The Apocalypse

In a few weeks I plan to start teaching verse by verse through another book of the Bible: the book of Revelation. There are good reasons to study The Apocalypse on Sundays, and I’ll probably explain some of my intentions in the introductory message. I’m telling you know, ahead of time, not just so that you can make plans or prepare arguments (one way or another), but so that you can be excited.

On a higher level, God also reveals many things He plans to do and often some of His reasons. God does not only tell us what was and what is, but also what will be. When the Lord sent a prophet with a word, and that word came to pass, the Lord demonstrated that His Word is trustworthy. That He knows the end from the beginning distinguishes Him from other gods (Isaiah 46:10). It also shows God’s nature as a God who communicates. So prophecy, including future plans, causes us to worship God. For those who hear and keep His Word, it also causes us to be excited.

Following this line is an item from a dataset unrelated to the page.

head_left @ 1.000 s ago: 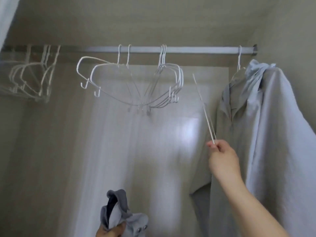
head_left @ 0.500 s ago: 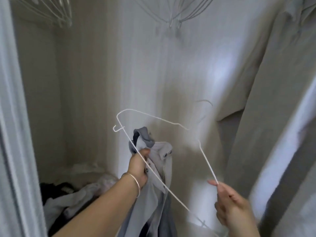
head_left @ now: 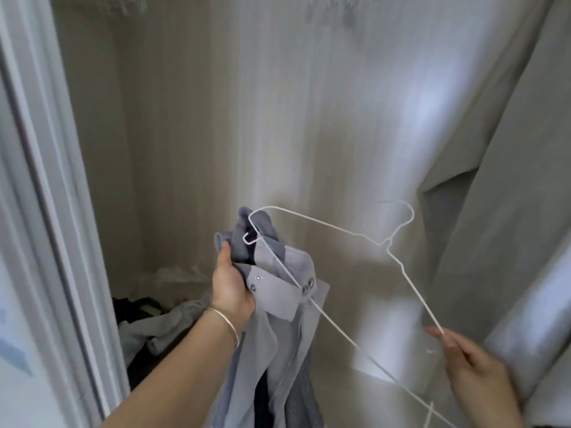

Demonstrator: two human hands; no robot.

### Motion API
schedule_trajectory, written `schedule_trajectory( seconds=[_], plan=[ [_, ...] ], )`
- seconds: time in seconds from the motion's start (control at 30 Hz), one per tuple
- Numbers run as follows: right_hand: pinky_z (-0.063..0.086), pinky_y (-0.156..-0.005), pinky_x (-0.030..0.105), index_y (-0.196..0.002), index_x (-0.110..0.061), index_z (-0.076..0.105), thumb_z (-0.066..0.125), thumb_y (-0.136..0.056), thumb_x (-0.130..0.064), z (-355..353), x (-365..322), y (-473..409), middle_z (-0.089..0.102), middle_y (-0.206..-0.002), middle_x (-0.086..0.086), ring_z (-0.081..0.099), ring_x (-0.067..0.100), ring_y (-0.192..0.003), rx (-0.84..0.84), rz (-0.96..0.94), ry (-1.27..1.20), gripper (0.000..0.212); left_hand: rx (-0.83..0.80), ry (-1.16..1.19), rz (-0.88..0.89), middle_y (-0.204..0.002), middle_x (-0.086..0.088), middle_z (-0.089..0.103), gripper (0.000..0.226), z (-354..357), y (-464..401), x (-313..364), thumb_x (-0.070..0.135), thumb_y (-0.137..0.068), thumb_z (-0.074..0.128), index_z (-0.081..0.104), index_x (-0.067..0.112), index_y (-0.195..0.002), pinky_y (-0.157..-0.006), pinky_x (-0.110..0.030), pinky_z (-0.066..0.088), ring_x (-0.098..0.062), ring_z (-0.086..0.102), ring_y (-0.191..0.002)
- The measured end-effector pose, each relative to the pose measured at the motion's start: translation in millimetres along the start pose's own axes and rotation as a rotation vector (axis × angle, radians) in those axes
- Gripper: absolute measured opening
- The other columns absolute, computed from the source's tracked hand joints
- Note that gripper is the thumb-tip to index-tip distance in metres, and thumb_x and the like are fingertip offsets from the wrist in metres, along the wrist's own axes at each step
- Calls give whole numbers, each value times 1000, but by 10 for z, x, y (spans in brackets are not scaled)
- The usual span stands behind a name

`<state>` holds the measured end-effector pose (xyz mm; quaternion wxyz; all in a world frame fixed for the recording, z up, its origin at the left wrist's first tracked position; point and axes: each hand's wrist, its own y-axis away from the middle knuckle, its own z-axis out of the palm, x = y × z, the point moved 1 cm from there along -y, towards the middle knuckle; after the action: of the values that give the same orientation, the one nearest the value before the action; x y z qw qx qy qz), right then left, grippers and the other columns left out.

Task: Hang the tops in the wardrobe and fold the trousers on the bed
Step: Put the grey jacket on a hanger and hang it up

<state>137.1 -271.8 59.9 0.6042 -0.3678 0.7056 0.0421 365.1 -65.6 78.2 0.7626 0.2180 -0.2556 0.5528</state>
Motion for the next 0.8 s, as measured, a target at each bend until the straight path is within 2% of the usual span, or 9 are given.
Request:
schedule_trajectory(
  seconds=[0.1,0.2,0.3,0.37,0.5,0.6,0.63,0.73,0.8],
  plan=[
    [34,-58,-6,-58,-70,55,55,-90,-5,40,57,-32,66,-80,12,55,-15,-63,49,1,47,73,-46,-140,20,-108,-14,70,62,43,57,-14,59,-76,56,66,10,-113,-94,-43,50,-29,65,-102],
    [35,-58,-5,-66,-66,60,56,-89,-8,65,98,-57,68,-72,4,52,-14,-58,-29,-16,40,63,38,-337,116,-88,-13,72,16,96,69,-56,22,-84,67,70,7,-90,-82,-39,55,-30,67,-84],
    [29,-41,7,-72,-43,70,67,-81,-40,111,-96,-65,44,-49,-2,39,5,-41,-217,-41,-78,10,34,-491,167,-69,-6,71,9,35,-3,-128,14,-87,64,69,9,-82,-65,-29,56,-20,67,-65],
    [23,-36,12,-84,-16,72,68,-62,-63,192,-199,-178,38,-45,-1,28,6,-35,-389,71,-226,52,-2,-676,191,-52,1,65,15,10,-5,-164,17,-90,61,65,11,-76,-48,-19,47,-11,61,-48],
    [24,-35,14,-101,-14,69,77,-53,-59,468,-544,-423,52,-56,4,29,7,-34,-525,90,-422,66,-176,-1005,198,-79,-13,69,12,44,-39,-253,18,-89,61,67,19,-78,-69,-29,51,-22,63,-71],
    [17,-34,13,-96,-12,69,58,-86,-25,541,-656,-513,34,-51,0,20,4,-36,-564,98,-475,20,-296,-1135,24,-71,-10,66,18,34,-101,-161,35,-78,71,62,20,-81,-58,-24,44,-16,55,-56],
    [16,-34,12,-98,-12,69,53,-90,-18,537,-640,-534,28,-50,-3,19,4,-38,-542,107,-439,19,-368,-1160,-81,-75,-10,69,27,13,-113,-87,40,-74,73,62,21,-90,-62,-25,45,-17,58,-60],
    [17,-35,9,-95,-14,74,78,-60,-51,364,-492,-519,23,-47,-5,18,4,-38,-528,101,-404,51,-412,-1042,-366,-80,-4,73,15,-107,-233,224,23,-89,61,68,11,-96,-75,-27,53,-15,68,-69],
    [15,-36,9,-93,-10,75,83,-50,-51,248,-389,-453,24,-45,-5,17,4,-36,-503,146,-368,60,-293,-1002,-455,-77,-9,72,18,-183,-366,383,20,-90,58,71,8,-87,-73,-30,53,-19,68,-64]
  ],
)
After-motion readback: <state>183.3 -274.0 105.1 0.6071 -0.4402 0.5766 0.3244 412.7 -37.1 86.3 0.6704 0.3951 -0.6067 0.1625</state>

Think about Isaiah 53 from the perspective of Isaiah’s original audience. We know who the Suffering Servant is. We know His name: Jesus, the son of Mary, from the city of Nazareth. But what the Israelites knew around 700 B.C is that they were sinners, that they were in a cycle of sin and then in need of sacrifices to cover their sins. Though the promised deliverer in Isaiah 53 did not fit all of their expectations, and even though He didn’t come for about 700 years, they had every reason to be excited for His coming.

We worship the Lord because of who He is, what He has done, and what He has said about tomorrow. Don’t be anxious. A farmer is not pessimistic about all the seed deaths in his field, he knows those deaths will make for an abundant harvest. Listen carefully to the word of the Lord about the future, and believe.